ウィンテキスタイルは設立当初から環境配慮を経営の中核に据え、継続的に設備投資を行ってきた。2011年の工場設立時には世界的な環境配慮型建築認証「LEED(Leadership in Energy and Environmental Design)」を取得し、環境に配慮したインフラ整備を進めた。LEEDはエネルギー削減と持続可能な建築基準を満たす建物に与えられる。

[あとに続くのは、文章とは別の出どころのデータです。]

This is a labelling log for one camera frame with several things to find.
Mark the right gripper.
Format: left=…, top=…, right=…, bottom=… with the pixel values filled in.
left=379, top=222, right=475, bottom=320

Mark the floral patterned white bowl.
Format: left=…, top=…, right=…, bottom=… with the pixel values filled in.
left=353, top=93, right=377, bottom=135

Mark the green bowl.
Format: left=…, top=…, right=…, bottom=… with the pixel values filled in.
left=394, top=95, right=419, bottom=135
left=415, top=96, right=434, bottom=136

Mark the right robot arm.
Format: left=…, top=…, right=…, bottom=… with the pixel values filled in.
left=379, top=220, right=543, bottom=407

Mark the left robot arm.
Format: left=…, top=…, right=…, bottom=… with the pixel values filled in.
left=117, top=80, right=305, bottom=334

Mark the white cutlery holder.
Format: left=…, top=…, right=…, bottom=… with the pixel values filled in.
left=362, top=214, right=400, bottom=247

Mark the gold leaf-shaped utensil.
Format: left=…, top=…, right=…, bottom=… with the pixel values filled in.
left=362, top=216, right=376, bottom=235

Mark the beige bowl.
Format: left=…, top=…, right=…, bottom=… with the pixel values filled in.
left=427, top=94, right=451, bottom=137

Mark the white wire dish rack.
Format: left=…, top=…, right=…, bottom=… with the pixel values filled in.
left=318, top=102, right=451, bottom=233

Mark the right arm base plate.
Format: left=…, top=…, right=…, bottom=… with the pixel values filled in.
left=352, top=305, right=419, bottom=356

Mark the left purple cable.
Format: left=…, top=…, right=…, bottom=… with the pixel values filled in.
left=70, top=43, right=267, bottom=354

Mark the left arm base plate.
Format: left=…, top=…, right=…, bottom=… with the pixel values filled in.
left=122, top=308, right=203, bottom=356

さらにウィンテキスタイルは、石炭を完全に代替する「Coal-zeroプロジェクト」を当初計画より1年早めて昨年完了し、さらに高度化を進めている。2022年には工場で使用する電力を100%再生可能エネルギーに切り替え、環境負荷を低減する製造プロセスを構築した。2023年には自社で1MW規模の太陽光発電設備を導入し、再生エネルギーの比率を高めた。
今年は工場で使用する蒸気(スチーム)と熱媒体エネルギーを100%バイオマス(PKS、パームカーネルシェル)燃料に切り替えた。PKSはインドネシアなど東南アジアで年間生産されるヤシの実の殻で、燃焼時の二酸化炭素(CO2)排出量が少なく、硫黄成分(SO2)も低いため公害を引き起こしにくく、発熱量が高い(4000kcal/kg以上)。
これに合わせ、エネルギー効率の向上を目的にバイオマス専用ボイラーの導入を検討している。燃料転換の持続可能性を確保するため、籾殻ペレット、カシューナッツの殻ケーキ、EFB(パームの副産物)など多様なバイオマス燃料の開発も進めている。
ウィンテキスタイルの関係者は「バイオマス100%への転換と環境配慮型の生産インフラ構築は、持続可能な未来に向けた重要な節目になる」と述べ、「今後も環境に優しい燃料の導入とエネルギー効率の最適化を通じて、グローバルファッション企業のESG(環境・社会・ガバナンス)目標達成に貢献する」と語った。